● ASSIGNMENT: With the images excluded, set down every line of the listing below exactly.

*** SOURCE MATERIAL Section Begins ***

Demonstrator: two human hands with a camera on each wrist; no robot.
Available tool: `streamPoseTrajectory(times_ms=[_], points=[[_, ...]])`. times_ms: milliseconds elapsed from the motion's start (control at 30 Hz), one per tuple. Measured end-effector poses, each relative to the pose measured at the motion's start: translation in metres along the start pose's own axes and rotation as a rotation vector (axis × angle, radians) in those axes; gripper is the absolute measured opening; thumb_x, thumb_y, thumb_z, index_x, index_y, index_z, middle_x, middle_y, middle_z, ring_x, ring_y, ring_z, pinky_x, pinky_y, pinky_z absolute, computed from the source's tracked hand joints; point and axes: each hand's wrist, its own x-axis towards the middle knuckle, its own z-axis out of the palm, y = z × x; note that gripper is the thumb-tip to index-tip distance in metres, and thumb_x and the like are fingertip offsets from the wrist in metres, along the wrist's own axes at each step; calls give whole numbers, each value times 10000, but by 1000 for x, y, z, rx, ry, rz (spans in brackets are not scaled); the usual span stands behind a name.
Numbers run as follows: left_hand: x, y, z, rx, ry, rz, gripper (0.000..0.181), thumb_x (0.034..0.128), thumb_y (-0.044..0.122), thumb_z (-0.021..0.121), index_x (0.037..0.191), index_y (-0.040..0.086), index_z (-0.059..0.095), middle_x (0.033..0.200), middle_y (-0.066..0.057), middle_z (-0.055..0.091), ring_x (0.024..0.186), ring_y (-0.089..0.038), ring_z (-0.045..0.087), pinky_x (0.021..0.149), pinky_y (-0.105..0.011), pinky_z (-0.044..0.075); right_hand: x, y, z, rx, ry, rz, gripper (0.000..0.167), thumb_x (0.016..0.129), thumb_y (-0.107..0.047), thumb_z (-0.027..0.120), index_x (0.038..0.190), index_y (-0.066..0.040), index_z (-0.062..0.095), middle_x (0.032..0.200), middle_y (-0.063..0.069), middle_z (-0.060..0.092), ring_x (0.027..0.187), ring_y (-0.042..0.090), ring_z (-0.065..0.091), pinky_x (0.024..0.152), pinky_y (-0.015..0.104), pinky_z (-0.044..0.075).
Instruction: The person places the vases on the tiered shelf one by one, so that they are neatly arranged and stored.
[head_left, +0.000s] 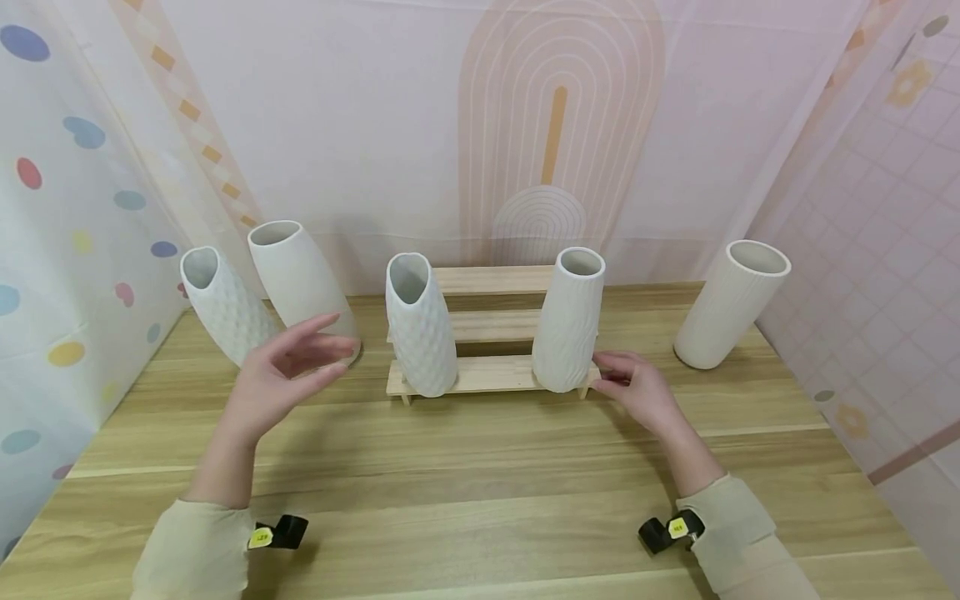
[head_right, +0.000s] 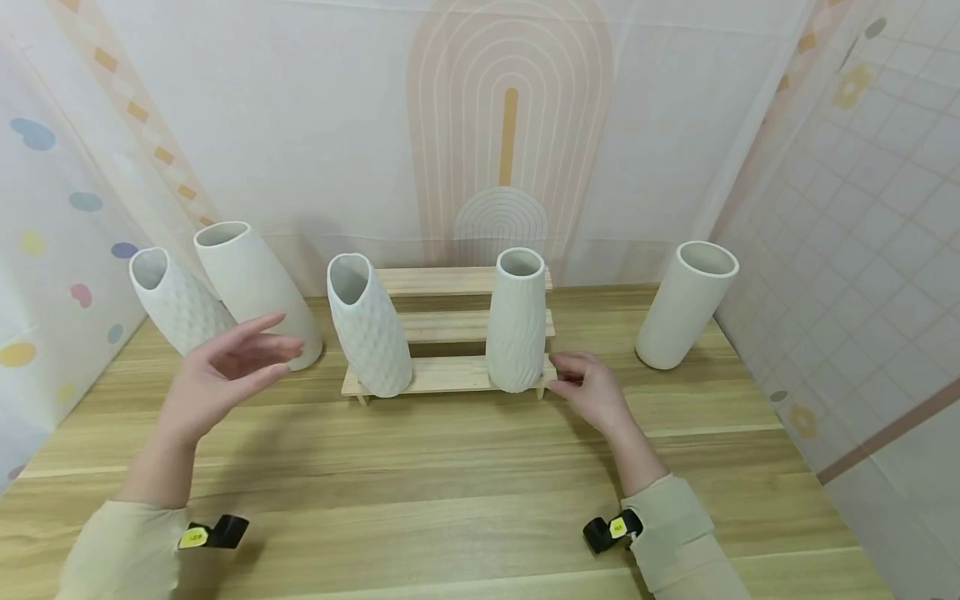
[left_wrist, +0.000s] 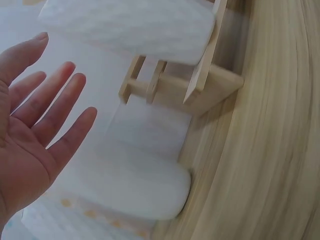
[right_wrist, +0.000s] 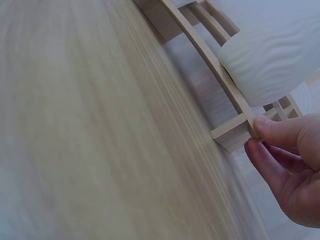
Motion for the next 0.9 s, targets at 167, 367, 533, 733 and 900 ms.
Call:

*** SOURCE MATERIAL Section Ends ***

● ANSWER SPACE:
Demonstrator: two human hands with a camera on each wrist; no robot.
Available tool: `streamPoseTrajectory(times_ms=[_], points=[[_, ...]])`. times_ms: milliseconds elapsed from the motion's start (control at 30 Hz), one per tuple. Measured end-effector poses, each relative to the pose measured at the motion's start: translation in metres along the start pose's own axes and rotation as a rotation vector (axis × angle, radians) in those axes; gripper is the absolute measured opening; thumb_x, thumb_y, thumb_z, index_x, index_y, index_z, middle_x, middle_y, middle_z, ring_x, ring_y, ring_z, pinky_x, pinky_y, pinky_z absolute, computed from the source's tracked hand joints; point and axes: each hand's wrist, its own x-axis towards the middle knuckle, its own z-axis out of the palm, y = z × x; note that gripper is the thumb-tip to index-tip distance in metres, and thumb_x and the like are fingertip offsets from the wrist in metres, along the wrist's own axes at each step; calls give whole numbers, each value times 10000, but by 1000 for x, y, z, rx, ry, rz (spans in brackets are not scaled); the usual span stands behind a name.
Numbers run as follows: left_hand: x, y, z, rx, ry, rz, gripper (0.000..0.181), thumb_x (0.034..0.128), thumb_y (-0.044..0.122), thumb_z (-0.021..0.121), index_x (0.037..0.191), index_y (-0.040..0.086), index_z (-0.059..0.095), middle_x (0.033..0.200), middle_y (-0.066..0.057), middle_z (-0.055..0.091), ring_x (0.024..0.186), ring_y (-0.089..0.038), ring_z (-0.045..0.087), pinky_x (0.021..0.149), pinky_y (-0.105..0.011), pinky_z (-0.044..0.075); right_hand: x, y, z, rx, ry, rz, gripper (0.000..0.167), thumb_x (0.016..0.129), thumb_y (-0.107..0.047), thumb_z (-0.027..0.120), index_x (0.038..0.190), index_y (-0.066..0.040), index_z (-0.062..0.095), middle_x (0.032..0.200), middle_y (-0.063..0.069), middle_z (-0.060..0.092), ring_x (0.027..0.187), ring_y (-0.042..0.090), ring_z (-0.065..0.091), pinky_x (0.024..0.152), pinky_y (-0.015..0.104), pinky_z (-0.044..0.075).
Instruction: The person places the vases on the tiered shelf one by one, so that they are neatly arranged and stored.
[head_left, +0.000s] 
[head_right, +0.000s] 
[left_wrist, +0.000s] 
[right_wrist, +0.000s] 
Motion for the next 0.9 s, targets at 167, 367, 533, 733 and 900 ms.
Call:

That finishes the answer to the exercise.